-- Your task --
Make an exact copy of the lines starting at the top of the listing below and ending at the line that contains "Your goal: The", inclusive.

-- Recorded information --
[Start of Attachment]
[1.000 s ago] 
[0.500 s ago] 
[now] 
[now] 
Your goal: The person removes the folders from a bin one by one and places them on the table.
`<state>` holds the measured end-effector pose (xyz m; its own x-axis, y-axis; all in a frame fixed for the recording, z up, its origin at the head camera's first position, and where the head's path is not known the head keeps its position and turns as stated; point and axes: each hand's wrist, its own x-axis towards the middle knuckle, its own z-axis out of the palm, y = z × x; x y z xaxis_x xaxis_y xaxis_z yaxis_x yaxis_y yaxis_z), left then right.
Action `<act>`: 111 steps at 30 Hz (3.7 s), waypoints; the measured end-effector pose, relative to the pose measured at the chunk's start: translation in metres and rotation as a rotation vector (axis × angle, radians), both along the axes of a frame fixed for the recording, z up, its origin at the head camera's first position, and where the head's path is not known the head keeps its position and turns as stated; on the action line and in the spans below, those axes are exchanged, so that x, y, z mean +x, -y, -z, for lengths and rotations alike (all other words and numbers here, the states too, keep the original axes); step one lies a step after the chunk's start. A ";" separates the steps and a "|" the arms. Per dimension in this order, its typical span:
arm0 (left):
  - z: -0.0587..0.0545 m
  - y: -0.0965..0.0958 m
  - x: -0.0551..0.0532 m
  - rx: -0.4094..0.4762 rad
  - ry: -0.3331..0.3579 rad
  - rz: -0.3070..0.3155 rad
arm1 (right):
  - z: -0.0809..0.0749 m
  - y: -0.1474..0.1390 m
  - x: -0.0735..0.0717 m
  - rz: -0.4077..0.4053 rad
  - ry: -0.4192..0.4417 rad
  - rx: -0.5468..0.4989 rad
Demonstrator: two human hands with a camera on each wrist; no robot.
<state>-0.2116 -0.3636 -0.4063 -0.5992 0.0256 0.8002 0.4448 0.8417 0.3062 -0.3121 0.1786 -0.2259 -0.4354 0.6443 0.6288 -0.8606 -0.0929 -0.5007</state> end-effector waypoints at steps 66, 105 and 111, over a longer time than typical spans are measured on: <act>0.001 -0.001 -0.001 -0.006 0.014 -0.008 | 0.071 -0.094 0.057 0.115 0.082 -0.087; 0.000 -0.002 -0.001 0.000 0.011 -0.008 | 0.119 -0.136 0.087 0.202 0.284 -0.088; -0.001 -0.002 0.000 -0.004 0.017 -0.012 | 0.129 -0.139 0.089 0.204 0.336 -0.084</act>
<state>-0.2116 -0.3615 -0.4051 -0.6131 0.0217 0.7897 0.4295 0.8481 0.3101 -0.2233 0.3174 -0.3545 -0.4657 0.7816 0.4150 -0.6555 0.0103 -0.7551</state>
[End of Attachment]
-- Response below --
[1.000 s ago] 
[0.500 s ago] 
[now] 
[now] 
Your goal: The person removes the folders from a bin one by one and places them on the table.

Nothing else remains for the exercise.